_TASK TO CARRY OUT:_ Every line of the records below from the line with "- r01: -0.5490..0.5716" up to and including the line with "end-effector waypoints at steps" must be reproduced exactly, and no line outside that range.

MATERIAL TO PROCESS: Begin

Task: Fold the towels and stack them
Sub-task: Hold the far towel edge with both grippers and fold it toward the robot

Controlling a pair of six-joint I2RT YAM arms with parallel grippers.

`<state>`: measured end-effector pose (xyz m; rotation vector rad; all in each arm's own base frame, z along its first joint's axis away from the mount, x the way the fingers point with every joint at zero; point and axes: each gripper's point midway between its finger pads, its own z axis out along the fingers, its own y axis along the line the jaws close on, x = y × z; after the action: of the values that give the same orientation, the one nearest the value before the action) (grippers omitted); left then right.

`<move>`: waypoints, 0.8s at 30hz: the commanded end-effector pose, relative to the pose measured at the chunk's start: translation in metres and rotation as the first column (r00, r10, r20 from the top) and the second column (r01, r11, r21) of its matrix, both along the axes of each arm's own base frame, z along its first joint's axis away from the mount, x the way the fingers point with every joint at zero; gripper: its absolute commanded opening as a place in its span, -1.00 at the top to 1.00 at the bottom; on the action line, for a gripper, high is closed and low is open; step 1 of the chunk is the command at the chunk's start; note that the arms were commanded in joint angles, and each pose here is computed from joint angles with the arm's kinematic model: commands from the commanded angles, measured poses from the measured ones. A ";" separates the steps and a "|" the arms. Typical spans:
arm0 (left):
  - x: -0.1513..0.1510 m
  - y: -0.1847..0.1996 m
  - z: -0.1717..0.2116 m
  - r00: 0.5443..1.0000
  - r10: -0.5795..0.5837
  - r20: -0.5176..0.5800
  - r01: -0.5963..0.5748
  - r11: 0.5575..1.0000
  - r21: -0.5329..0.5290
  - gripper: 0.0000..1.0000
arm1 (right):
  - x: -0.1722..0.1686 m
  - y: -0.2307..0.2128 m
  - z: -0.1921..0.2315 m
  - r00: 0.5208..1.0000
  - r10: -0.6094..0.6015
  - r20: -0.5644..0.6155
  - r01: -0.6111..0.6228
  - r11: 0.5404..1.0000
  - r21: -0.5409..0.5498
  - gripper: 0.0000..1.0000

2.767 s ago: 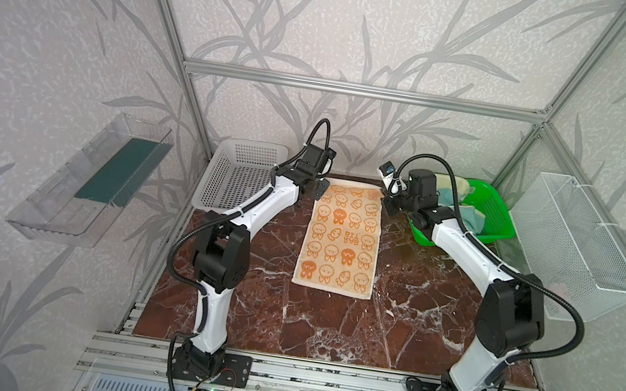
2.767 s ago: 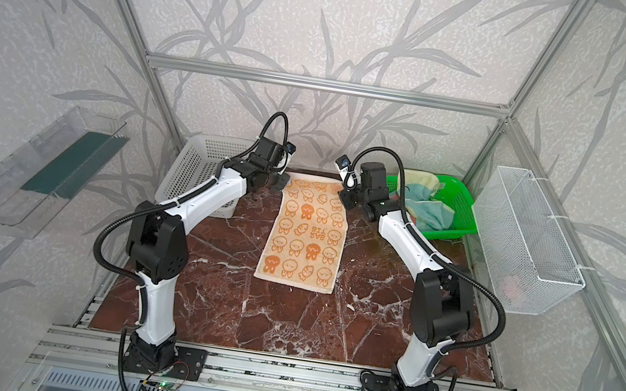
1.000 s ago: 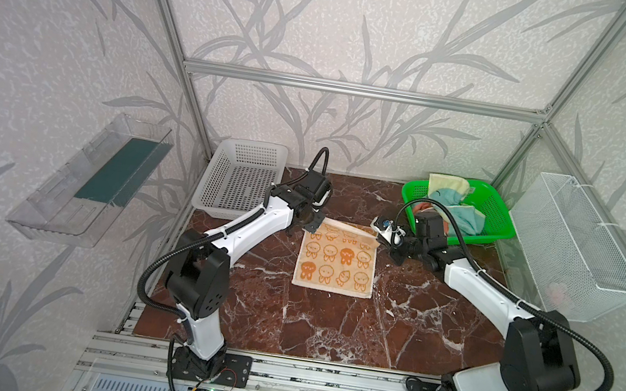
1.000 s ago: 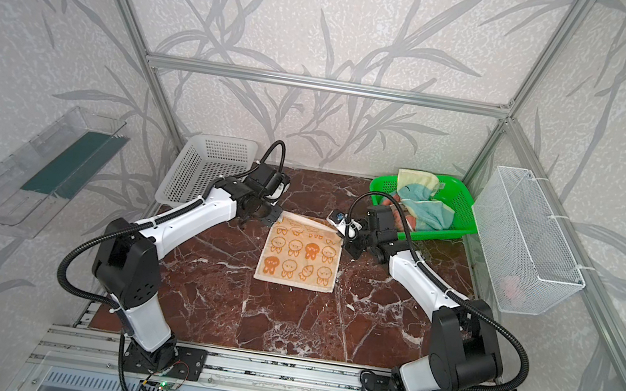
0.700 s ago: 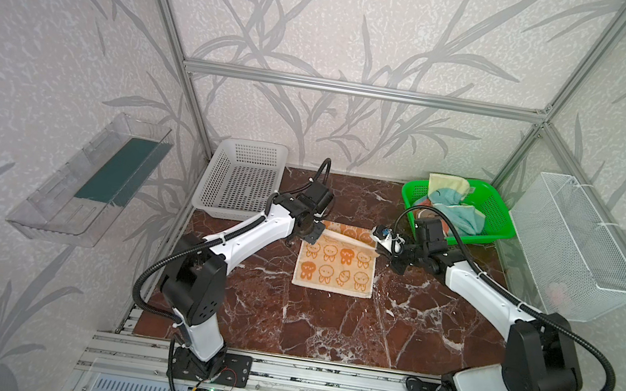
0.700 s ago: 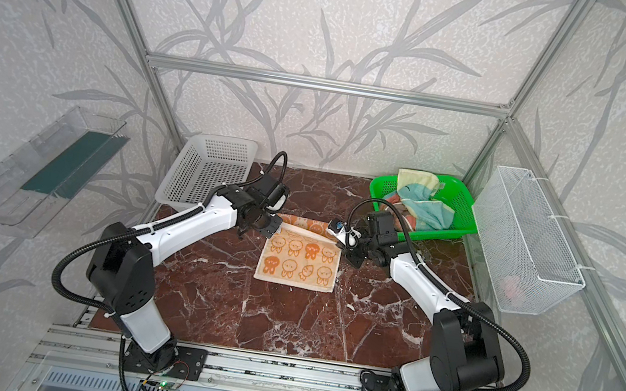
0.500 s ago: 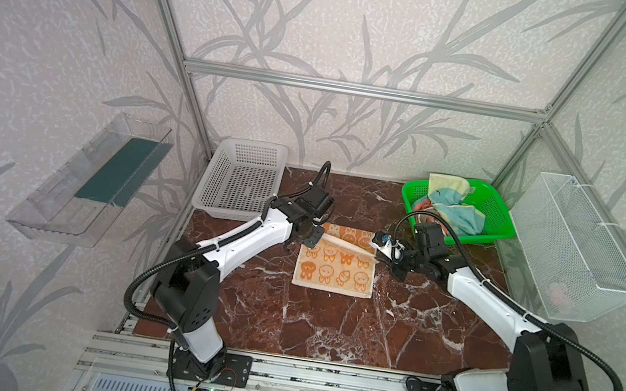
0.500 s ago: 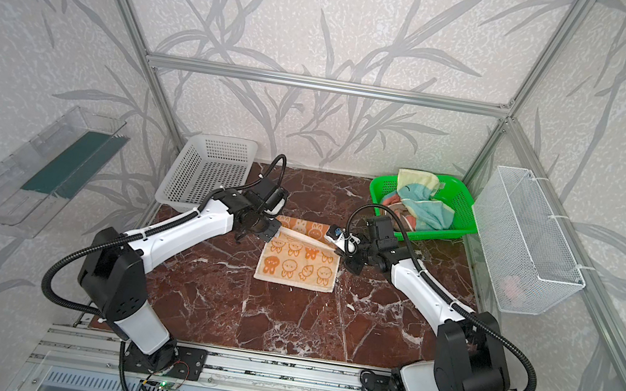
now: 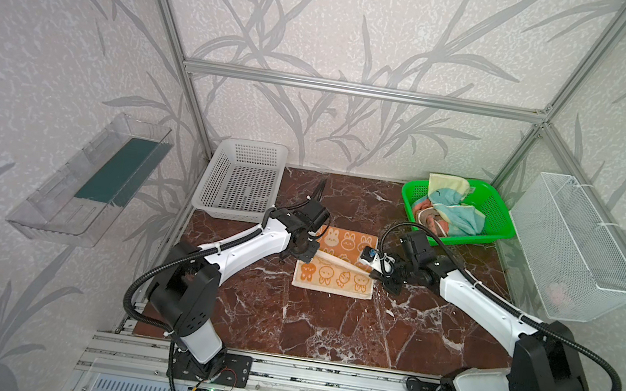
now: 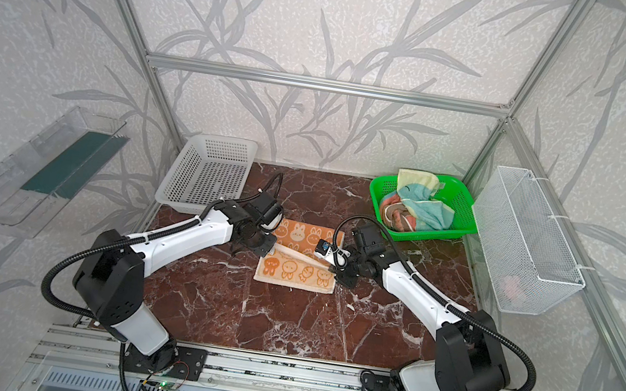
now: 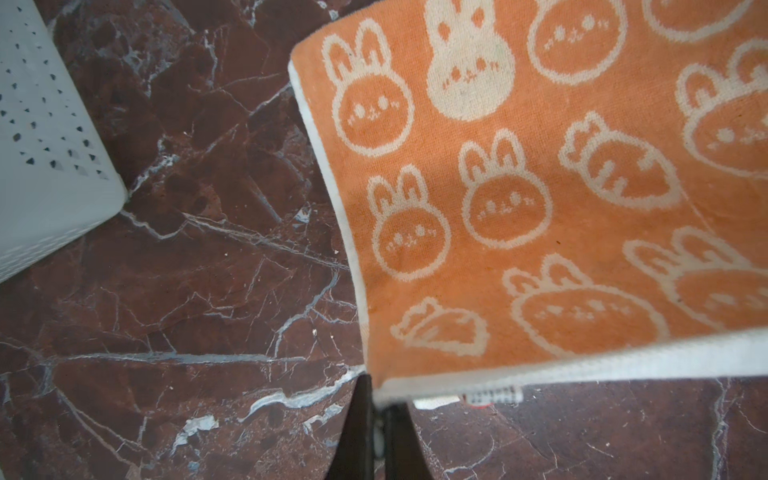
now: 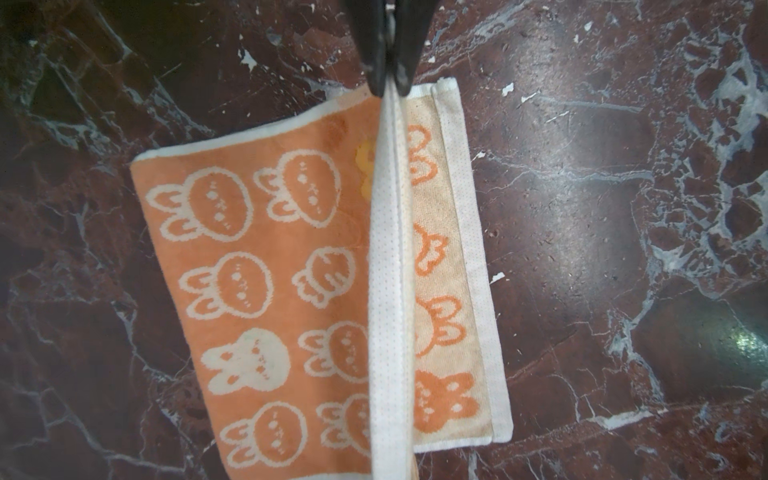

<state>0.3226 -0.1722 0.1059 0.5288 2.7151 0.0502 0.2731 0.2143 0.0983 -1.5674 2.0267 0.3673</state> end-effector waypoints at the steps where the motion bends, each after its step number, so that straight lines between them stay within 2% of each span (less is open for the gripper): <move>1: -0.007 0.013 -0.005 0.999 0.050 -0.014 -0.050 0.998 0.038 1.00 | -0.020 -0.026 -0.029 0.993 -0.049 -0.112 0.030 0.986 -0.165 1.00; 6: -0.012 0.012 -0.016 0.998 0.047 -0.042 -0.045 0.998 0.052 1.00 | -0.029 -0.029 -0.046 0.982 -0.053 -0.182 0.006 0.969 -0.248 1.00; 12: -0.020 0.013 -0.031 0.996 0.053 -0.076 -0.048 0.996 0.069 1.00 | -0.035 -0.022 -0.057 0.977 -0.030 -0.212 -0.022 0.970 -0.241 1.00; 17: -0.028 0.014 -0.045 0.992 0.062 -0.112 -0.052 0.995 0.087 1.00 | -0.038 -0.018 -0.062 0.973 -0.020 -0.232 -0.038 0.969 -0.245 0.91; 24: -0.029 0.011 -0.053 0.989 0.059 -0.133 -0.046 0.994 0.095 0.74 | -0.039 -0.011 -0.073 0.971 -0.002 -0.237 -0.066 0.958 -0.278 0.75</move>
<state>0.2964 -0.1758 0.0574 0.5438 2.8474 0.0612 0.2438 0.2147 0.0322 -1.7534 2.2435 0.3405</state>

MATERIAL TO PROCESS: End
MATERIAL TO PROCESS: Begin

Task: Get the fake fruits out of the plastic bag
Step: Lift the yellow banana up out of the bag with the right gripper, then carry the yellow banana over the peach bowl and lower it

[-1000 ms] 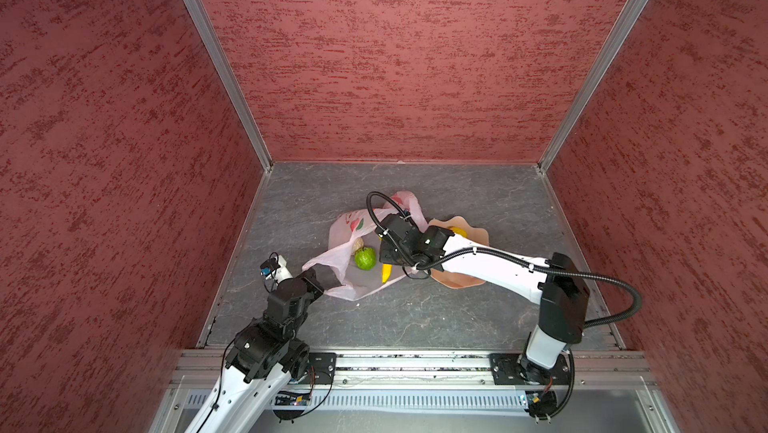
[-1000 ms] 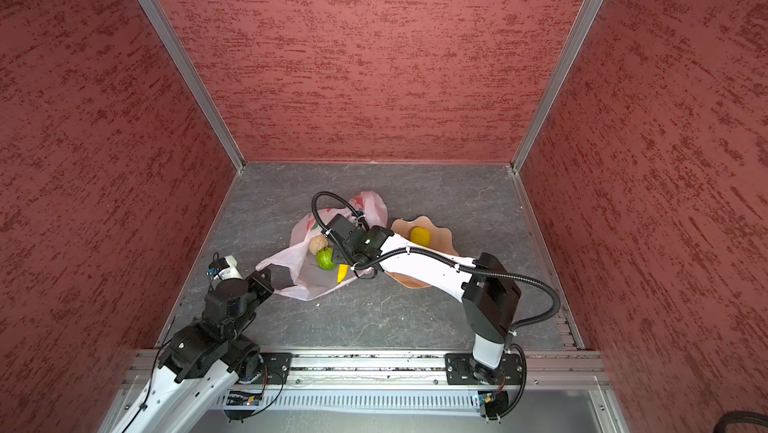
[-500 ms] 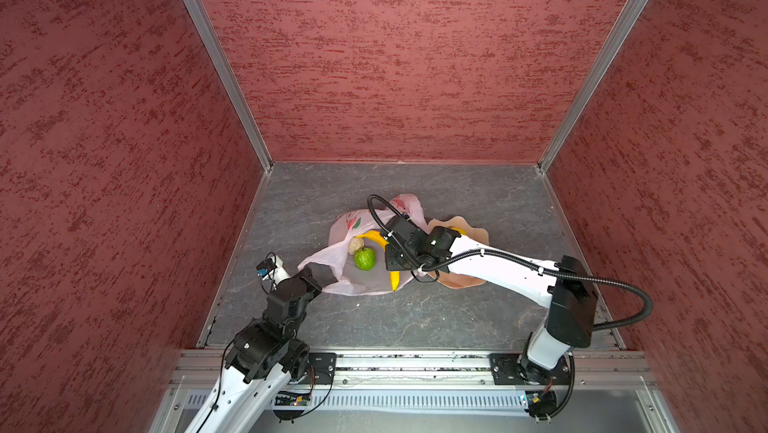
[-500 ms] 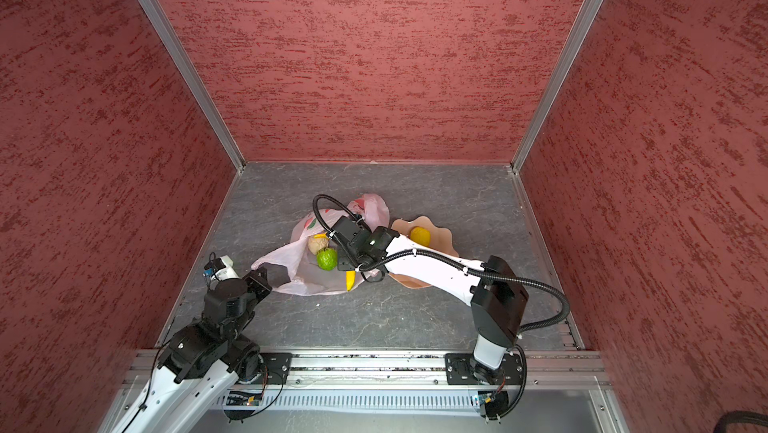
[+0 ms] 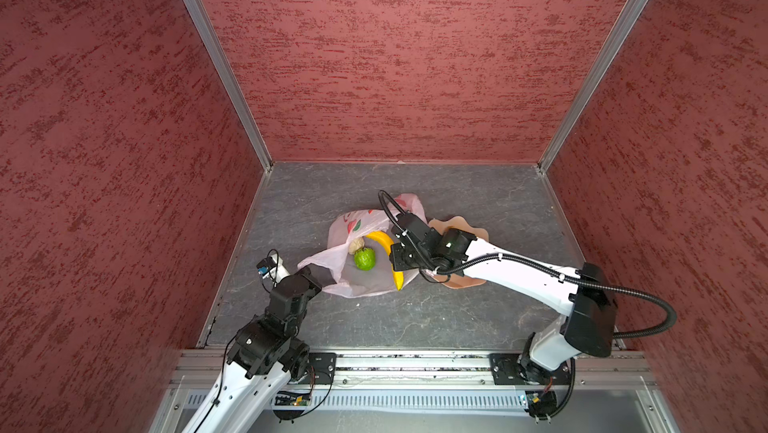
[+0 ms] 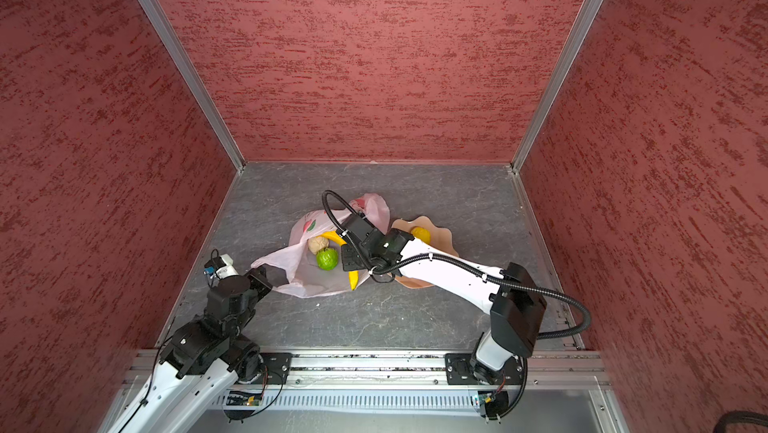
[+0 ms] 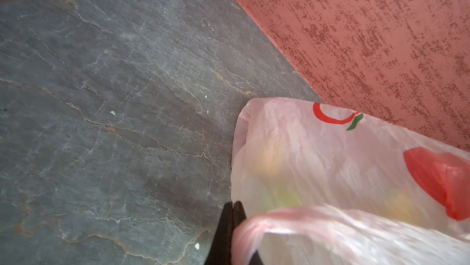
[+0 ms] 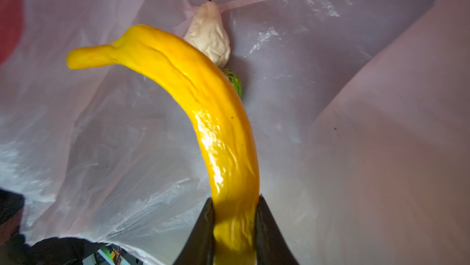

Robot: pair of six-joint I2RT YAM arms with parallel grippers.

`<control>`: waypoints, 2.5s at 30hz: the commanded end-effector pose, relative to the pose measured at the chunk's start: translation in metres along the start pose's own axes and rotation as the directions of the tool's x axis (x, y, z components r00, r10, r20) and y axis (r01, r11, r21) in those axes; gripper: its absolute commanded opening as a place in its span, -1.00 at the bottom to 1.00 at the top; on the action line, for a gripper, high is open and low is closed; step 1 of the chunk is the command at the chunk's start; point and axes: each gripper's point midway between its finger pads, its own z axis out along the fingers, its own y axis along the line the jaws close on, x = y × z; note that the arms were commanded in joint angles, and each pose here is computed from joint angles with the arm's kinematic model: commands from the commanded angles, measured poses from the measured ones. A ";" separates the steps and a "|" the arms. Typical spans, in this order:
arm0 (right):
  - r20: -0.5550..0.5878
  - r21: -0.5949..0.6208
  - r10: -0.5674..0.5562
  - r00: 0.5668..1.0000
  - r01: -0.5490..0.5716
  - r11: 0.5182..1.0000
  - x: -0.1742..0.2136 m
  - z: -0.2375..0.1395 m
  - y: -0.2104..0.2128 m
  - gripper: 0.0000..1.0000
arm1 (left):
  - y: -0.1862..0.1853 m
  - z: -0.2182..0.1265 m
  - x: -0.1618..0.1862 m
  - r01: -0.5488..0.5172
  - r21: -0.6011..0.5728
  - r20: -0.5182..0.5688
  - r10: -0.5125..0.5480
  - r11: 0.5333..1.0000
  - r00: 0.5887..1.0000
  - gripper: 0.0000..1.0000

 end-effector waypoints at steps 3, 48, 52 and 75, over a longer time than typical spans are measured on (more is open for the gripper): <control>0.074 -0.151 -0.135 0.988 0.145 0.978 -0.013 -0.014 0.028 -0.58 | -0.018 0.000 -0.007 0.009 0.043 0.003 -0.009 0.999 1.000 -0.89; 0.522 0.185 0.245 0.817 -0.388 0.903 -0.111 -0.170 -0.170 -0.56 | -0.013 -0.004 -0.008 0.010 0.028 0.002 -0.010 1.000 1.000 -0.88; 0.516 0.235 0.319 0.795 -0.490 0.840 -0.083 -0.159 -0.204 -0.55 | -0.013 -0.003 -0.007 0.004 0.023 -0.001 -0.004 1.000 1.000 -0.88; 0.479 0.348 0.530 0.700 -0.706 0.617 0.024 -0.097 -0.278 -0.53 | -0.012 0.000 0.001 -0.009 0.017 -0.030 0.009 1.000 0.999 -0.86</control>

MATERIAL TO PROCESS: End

_TASK RESULT:_
  - r01: -0.5490..0.5716
  - r11: 0.5182..1.0000
  - x: -0.1742..0.2136 m
  - z: -0.2375..0.1395 m
  - y: -0.2104..0.2128 m
  - gripper: 0.0000..1.0000
arm1 (left):
  - y: -0.1862..0.1853 m
  - z: -0.2182..0.1265 m
  - x: -0.1618..0.1862 m
  - r01: -0.5488..0.5172
  - r21: -0.6011..0.5728
  - r20: -0.5182..0.5688
  - r10: -0.5125..0.5480
  - r11: 0.5333..1.0000
  - r00: 0.5887..1.0000
  - gripper: 0.0000..1.0000

 end-effector waypoints at steps 3, 48, 52 and 75, over a longer time than typical spans are measured on (more is open for the gripper): <control>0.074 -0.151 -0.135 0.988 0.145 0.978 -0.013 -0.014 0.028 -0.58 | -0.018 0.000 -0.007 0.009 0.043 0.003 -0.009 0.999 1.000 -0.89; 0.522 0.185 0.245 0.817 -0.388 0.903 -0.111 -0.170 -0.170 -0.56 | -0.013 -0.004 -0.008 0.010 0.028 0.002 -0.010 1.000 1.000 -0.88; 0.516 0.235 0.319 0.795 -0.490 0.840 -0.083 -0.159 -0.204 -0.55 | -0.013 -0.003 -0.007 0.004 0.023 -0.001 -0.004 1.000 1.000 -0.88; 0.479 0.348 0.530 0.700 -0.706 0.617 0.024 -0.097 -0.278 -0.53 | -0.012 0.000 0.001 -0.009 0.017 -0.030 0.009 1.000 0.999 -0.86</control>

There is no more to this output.